- TASK STATEMENT:
Look through the listing below and write out exactly the lines from the line with "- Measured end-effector" to the line with "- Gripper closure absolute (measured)", both included, and no others.
------------------------
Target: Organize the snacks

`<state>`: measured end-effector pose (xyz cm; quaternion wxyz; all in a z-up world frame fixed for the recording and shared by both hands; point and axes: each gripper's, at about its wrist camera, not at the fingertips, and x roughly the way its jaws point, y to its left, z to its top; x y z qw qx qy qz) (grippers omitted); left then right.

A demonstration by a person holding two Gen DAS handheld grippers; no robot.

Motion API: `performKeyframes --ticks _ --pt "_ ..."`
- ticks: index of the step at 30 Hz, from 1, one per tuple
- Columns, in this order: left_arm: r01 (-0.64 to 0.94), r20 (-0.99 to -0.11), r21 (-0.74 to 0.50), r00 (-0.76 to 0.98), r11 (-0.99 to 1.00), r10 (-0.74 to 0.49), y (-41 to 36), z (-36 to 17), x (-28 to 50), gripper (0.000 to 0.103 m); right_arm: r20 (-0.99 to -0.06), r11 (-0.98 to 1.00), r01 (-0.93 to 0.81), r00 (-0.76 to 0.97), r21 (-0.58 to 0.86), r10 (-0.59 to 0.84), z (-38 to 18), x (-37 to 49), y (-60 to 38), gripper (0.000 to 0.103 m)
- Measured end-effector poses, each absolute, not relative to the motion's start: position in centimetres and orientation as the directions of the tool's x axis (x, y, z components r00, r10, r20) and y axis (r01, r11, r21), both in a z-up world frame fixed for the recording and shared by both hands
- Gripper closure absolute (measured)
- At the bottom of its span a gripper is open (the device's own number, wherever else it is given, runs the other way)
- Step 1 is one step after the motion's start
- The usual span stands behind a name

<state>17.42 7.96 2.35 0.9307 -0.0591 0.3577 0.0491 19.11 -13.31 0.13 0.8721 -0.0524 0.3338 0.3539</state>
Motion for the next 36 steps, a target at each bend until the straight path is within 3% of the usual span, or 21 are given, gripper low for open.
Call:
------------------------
- WORKED SOLUTION:
- Measured end-effector poses, each absolute, not relative to the motion's start: position in centimetres and orientation as the directions of the tool's x axis (x, y, z components r00, r10, r20) and y axis (r01, r11, r21), both in a z-up world frame fixed for the recording and shared by both hands
- Gripper closure absolute (measured)

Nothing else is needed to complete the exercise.